Benny Hinn, for example, made a series of celebrated prophetic
utterances in December of 1989, none of which came true. He confidently
told his congregation at the Orlando Christian Center that God had
revealed to him Fidel Castro would die sometime in the 1990s; the
homosexual community in America would be destroyed by fire before 1995;
and a major earthquake would cause havoc on the east coast before the
year 2000. He was wrong on all counts, of course.

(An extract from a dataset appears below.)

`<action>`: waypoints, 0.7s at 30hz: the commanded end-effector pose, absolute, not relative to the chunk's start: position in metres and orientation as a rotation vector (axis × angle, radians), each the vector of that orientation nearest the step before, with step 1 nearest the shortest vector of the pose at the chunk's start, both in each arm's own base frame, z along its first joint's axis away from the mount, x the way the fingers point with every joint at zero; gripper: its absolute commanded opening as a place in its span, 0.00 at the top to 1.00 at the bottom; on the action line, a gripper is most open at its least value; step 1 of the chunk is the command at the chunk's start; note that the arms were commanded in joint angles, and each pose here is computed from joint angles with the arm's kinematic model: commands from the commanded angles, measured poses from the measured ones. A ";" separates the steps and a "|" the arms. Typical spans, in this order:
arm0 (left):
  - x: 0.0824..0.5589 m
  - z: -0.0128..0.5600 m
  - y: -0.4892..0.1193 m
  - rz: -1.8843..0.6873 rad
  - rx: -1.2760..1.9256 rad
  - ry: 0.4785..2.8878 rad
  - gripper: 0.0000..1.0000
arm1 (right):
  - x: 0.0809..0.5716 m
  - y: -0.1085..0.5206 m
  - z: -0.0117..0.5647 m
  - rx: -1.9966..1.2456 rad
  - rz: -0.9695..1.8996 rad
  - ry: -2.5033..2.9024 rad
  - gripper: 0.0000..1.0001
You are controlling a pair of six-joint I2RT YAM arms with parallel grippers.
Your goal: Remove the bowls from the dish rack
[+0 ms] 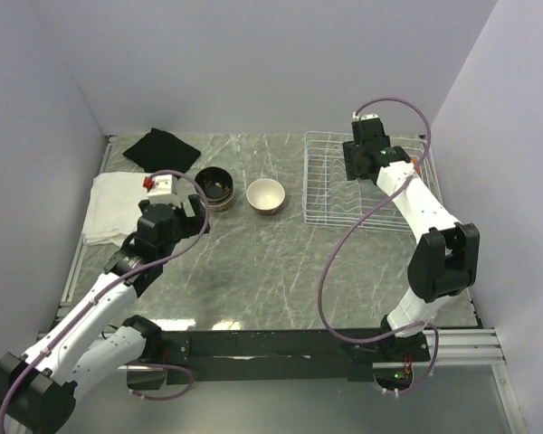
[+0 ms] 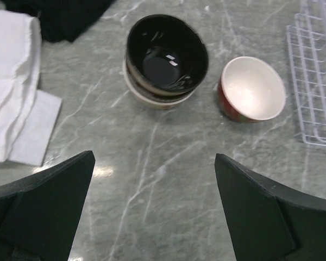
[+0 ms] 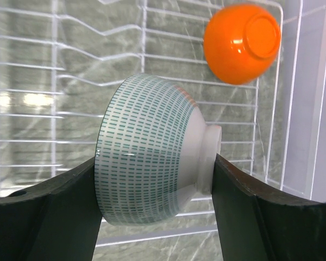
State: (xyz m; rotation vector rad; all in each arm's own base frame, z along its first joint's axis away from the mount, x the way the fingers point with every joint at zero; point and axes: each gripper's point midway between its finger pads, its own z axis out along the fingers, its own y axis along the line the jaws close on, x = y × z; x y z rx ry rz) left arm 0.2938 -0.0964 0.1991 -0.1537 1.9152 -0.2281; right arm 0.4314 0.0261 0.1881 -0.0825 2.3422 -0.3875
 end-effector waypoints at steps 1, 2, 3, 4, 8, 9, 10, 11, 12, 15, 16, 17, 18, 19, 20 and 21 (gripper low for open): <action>0.310 0.240 -0.128 -0.392 -0.126 1.845 0.01 | 0.436 0.037 0.265 -0.024 -0.245 2.169 0.52; 0.311 0.242 -0.135 -0.420 -0.110 1.849 0.01 | 0.435 0.043 0.269 -0.035 -0.203 2.165 0.52; 0.318 0.247 -0.143 -0.439 -0.104 1.845 0.01 | 0.433 0.047 0.272 -0.038 -0.172 2.162 0.52; 0.321 0.249 -0.150 -0.464 -0.099 1.845 0.01 | 0.431 0.050 0.278 -0.046 -0.147 2.151 0.52; 0.335 0.260 -0.184 -0.584 -0.056 1.845 0.01 | 0.423 0.073 0.292 -0.062 0.018 2.131 0.52; 0.341 0.260 -0.196 -0.617 -0.036 1.856 0.01 | 0.420 0.081 0.296 -0.074 0.078 2.124 0.52; 0.342 0.262 -0.205 -0.649 -0.033 1.856 0.01 | 0.418 0.086 0.297 -0.082 0.108 2.123 0.52; 0.350 0.265 -0.214 -0.671 -0.027 1.846 0.01 | 0.417 0.090 0.298 -0.090 0.128 2.123 0.52; 0.350 0.265 -0.225 -0.704 -0.005 1.850 0.01 | 0.413 0.099 0.301 -0.105 0.172 2.118 0.52; 0.359 0.266 -0.249 -0.770 0.011 1.848 0.01 | 0.405 0.118 0.303 -0.141 0.243 2.111 0.52; 0.361 0.265 -0.255 -0.785 0.019 1.853 0.01 | 0.402 0.126 0.301 -0.159 0.277 2.116 0.52; 0.365 0.263 -0.264 -0.804 0.031 1.858 0.01 | 0.399 0.131 0.302 -0.169 0.300 2.114 0.52; 0.366 0.263 -0.271 -0.823 0.035 1.860 0.01 | 0.396 0.136 0.304 -0.167 0.327 2.107 0.52; 0.366 0.262 -0.277 -0.845 0.046 1.864 0.01 | 0.390 0.149 0.301 -0.200 0.381 2.114 0.52; 0.370 0.261 -0.284 -0.861 0.051 1.861 0.01 | 0.388 0.154 0.302 -0.206 0.407 2.109 0.52; 0.370 0.260 -0.290 -0.885 0.055 1.864 0.01 | 0.384 0.162 0.306 -0.209 0.446 2.097 0.52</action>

That did not deter Hinn, who simply kept
making bold new false prophecies. At the beginning of the new
millennium, he announced to his television audience that a prophetess
had informed him Jesus would soon appear physically in some of Hinn’s
healing meetings. Hinn said he was convinced the prophecy was authentic,
and on his April 2, 2000, broadcast, he amplified it with a prophecy of
his own: “Now hear this, I am prophesying this! Jesus Christ,
the Son of God, is about to appear physically in some churches, and some
meetings, and to many of His people, for one reason: to tell you He is
about to show up! To wake up! Jesus is coming saints!”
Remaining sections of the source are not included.